**WHAT YOU ARE ASKED TO DO:** Output only how many lines below contain "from".

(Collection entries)
***

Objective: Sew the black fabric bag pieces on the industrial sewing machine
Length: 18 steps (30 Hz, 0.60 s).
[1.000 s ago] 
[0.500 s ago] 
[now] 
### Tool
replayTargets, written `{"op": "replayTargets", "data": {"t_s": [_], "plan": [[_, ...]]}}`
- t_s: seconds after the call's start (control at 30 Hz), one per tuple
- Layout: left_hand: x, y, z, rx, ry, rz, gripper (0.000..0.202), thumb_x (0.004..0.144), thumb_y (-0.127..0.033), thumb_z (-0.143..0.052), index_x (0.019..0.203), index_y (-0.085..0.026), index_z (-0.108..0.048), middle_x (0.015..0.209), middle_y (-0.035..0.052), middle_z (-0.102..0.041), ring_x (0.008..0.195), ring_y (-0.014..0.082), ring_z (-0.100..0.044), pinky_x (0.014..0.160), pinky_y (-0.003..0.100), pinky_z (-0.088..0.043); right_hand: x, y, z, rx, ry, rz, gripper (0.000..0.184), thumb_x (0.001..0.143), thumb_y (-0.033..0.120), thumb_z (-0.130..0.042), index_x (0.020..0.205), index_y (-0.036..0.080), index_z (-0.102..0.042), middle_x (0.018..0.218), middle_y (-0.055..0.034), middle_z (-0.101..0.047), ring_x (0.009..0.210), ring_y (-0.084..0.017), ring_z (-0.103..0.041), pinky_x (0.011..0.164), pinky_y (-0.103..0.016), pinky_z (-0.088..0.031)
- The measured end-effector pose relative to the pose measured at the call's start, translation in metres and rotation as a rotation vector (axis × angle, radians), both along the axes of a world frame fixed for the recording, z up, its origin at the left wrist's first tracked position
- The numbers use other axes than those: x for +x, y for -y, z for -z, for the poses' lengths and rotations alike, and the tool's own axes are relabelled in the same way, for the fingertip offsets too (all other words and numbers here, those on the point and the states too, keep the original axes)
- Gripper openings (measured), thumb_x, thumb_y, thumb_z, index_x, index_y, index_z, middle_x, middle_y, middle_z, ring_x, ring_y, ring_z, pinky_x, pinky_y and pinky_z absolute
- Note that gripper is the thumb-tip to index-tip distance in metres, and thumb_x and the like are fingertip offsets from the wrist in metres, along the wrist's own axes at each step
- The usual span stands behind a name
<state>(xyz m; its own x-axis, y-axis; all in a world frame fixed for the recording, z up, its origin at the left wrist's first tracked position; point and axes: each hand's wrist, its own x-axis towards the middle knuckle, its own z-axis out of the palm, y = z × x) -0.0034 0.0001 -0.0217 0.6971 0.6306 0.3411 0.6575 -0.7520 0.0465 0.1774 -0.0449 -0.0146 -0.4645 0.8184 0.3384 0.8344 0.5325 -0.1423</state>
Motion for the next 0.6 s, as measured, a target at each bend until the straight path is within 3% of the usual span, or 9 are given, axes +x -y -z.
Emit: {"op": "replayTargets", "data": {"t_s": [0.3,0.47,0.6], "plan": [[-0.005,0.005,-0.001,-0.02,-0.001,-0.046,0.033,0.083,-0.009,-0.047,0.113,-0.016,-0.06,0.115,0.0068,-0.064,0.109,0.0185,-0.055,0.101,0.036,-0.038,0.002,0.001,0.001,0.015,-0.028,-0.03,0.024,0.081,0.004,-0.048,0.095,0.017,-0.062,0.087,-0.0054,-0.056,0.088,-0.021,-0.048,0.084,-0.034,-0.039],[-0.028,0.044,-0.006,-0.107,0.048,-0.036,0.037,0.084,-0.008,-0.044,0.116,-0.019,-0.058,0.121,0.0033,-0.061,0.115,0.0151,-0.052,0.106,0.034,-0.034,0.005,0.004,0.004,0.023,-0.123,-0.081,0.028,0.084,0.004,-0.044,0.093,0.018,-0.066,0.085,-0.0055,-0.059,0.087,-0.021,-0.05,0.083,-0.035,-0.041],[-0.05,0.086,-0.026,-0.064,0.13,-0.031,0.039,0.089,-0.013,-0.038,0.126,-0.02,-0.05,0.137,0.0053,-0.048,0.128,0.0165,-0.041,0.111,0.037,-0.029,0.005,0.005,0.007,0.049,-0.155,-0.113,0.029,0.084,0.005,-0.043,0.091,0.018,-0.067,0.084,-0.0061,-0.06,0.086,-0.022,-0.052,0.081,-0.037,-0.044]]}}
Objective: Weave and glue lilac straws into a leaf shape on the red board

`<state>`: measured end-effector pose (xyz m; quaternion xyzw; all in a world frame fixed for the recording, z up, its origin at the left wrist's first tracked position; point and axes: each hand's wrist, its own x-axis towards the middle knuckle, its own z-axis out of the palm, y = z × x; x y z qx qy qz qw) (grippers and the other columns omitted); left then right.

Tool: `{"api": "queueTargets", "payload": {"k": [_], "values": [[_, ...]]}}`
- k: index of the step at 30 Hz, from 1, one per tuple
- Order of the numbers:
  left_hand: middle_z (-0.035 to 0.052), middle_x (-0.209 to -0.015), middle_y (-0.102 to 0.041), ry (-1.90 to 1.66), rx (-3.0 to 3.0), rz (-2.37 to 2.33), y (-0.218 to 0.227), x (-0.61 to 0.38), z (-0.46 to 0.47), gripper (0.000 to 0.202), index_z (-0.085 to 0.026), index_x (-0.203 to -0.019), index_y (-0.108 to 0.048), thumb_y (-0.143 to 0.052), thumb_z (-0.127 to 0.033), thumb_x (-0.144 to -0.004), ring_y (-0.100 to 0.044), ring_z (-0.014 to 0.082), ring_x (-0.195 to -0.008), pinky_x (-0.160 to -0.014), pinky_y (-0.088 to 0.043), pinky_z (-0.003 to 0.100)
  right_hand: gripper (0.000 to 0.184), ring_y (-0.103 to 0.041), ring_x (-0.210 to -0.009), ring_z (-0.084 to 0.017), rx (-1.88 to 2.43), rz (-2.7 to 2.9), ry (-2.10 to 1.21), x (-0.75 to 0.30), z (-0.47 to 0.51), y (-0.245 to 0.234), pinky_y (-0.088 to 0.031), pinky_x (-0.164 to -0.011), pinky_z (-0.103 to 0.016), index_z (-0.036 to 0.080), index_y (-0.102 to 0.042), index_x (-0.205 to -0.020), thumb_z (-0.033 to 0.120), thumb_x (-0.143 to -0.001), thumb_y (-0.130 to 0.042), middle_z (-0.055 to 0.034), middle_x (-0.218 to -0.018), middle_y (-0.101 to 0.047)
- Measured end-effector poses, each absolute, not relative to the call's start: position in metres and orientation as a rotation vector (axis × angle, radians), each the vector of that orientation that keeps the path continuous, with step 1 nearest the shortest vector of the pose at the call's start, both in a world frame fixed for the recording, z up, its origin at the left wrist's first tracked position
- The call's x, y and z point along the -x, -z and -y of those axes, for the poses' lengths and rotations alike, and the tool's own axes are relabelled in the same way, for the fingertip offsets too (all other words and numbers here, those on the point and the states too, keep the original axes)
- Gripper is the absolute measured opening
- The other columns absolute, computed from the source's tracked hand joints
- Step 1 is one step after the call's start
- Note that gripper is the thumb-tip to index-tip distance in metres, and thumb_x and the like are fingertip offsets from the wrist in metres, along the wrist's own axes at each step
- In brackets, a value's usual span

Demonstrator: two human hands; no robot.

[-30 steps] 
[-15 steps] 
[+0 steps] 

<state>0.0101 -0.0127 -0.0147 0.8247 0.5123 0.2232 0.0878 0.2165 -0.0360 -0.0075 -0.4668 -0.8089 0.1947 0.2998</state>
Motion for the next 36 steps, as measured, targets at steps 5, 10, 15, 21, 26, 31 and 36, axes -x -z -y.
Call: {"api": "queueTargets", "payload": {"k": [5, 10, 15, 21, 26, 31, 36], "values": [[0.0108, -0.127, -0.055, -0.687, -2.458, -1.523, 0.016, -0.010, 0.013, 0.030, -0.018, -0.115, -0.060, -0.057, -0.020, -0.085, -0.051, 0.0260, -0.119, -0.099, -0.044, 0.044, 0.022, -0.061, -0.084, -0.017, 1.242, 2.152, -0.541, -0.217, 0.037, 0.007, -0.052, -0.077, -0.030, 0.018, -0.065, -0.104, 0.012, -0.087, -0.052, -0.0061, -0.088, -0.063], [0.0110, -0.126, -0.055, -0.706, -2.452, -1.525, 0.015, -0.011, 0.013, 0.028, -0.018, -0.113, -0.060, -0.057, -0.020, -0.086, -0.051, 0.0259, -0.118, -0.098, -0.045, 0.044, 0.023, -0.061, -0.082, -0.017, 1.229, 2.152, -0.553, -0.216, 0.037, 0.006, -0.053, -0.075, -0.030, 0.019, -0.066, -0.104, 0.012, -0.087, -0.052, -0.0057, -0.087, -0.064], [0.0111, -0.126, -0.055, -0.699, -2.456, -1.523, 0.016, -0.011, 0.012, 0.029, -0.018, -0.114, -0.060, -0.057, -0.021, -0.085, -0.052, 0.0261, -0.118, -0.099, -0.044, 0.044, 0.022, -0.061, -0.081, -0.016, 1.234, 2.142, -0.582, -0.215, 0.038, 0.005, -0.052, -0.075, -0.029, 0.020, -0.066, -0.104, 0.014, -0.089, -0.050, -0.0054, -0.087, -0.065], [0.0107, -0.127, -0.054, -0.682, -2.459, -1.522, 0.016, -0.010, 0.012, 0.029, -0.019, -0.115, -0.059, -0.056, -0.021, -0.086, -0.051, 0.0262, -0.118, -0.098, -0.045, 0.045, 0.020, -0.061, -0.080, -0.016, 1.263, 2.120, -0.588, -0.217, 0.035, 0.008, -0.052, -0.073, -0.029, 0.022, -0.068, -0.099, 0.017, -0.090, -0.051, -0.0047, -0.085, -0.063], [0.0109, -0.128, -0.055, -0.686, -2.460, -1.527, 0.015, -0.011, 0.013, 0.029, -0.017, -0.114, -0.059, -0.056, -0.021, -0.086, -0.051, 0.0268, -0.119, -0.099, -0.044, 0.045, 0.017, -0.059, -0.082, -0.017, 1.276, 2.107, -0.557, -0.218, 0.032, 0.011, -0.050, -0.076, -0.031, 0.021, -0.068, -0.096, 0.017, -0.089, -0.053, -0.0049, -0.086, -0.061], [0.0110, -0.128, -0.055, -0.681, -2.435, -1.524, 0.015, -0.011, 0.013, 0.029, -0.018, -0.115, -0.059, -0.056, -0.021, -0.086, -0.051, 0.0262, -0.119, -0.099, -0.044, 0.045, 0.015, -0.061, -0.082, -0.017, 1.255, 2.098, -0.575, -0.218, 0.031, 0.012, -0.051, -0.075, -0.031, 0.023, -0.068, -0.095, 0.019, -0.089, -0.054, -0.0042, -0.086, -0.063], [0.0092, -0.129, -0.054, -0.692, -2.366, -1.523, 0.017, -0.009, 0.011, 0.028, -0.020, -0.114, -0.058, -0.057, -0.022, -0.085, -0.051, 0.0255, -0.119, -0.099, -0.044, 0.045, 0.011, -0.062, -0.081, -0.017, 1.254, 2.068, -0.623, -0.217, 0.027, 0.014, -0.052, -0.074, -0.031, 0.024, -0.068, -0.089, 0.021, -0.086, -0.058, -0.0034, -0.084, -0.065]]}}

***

**FINISHED EXERCISE:** 4